I had to give my 9 year old an impromptu Holocaust chat because they were about to watch 'The Boy in the Striped Pyjamas'. This actually pissed me off, because it's a completely inaccurate and stupidly offensive book and a worse film. It clumsily makes the point that an audience can only care about deaths when a blonde kid gets involved. Such a dreadful message, and the book itself was poorly researched, poorly written and the author involved in plagiarism scandals, I believe. I basically told him "this is a crap book. When you're older you can read better ones.
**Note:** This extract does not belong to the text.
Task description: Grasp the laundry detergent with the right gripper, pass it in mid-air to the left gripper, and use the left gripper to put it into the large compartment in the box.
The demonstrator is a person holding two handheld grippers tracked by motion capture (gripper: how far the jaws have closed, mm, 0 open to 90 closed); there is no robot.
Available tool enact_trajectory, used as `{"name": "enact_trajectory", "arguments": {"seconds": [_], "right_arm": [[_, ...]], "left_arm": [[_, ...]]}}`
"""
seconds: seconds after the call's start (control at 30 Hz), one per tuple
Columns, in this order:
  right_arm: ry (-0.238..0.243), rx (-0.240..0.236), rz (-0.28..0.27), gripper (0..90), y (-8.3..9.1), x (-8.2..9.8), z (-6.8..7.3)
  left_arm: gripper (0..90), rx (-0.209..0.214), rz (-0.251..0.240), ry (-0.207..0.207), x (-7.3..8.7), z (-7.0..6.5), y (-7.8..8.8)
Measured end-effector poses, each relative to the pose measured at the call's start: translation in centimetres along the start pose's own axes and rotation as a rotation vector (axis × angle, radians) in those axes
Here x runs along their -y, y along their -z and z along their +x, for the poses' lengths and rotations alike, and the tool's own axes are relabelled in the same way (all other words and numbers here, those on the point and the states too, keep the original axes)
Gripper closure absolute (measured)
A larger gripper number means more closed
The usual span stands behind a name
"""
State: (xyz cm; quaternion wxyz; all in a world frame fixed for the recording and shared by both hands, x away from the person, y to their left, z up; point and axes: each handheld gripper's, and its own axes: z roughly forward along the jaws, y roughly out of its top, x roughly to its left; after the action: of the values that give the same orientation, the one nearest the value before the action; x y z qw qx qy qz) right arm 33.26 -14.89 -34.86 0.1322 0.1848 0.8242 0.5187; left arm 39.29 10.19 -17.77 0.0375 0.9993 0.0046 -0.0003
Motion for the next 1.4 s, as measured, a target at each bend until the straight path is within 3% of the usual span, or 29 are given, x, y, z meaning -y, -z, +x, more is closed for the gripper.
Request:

And better films, too."
ANYWAY the other issue is that at 9, frankly, none of the kids were equipped to comprehend or understand the matter to any depth. "Da bad man called Itler wanted to kill Jews" means nothing to a child if they haven't been taught any background - what is "the war", what is "the Jews", what is "the economic collapse after the punitive measures invoked after WWI", what is "antisemitism", what is "genocide."
My son and I read over a history book and he cried a bit, we both did, and he 'got' it, and we talked about it in some depth, but when he went in he said most of the kids just looked blank, couldn't answer any of the questions and were confused on basic aspects, like "what's Germany".
It just seemed a bit pointless. I could teach a bunch of five year olds about the events leading up to the Vietnam War and the Fall of Saigon, or the Cambodian Killing Fields, I'd have some nice Powerpoints and worksheets, but at the end of the day are they going to actually understand, or just be sat there looking blankly at me?
You need to kind of ease into it with your basic World War II knowledge. Set a bit of groundwork so the kids have some vague sense of where the events fit into modern history. You can't just be colouring a picture of a stone age house one day and the next day be like "well, good morning kids, here's Auschwitz".
Your other point is a good one. Primary schools are really keen, it seems, on using the killings of people, especially women, as a joke. See Henry VIII. How hilarious it is that a man murders two women and multiple men for his own ends. How funny saying "heads chopped off" is. Let's laugh at the rumour Anne had six fingers. It's vile. It's depressing that this is still going on, and even bringing in modern domestic violence murders? Jesus. There's a belief that "kids love gross stuff" but we should have evolved to the point that people being murdered isn't "funny" or "tee hee yucky". I mean, one minute the deaths of the Holocaust are tragic, but the deaths in the French Revolution are hilarious? What lesson are they learning there?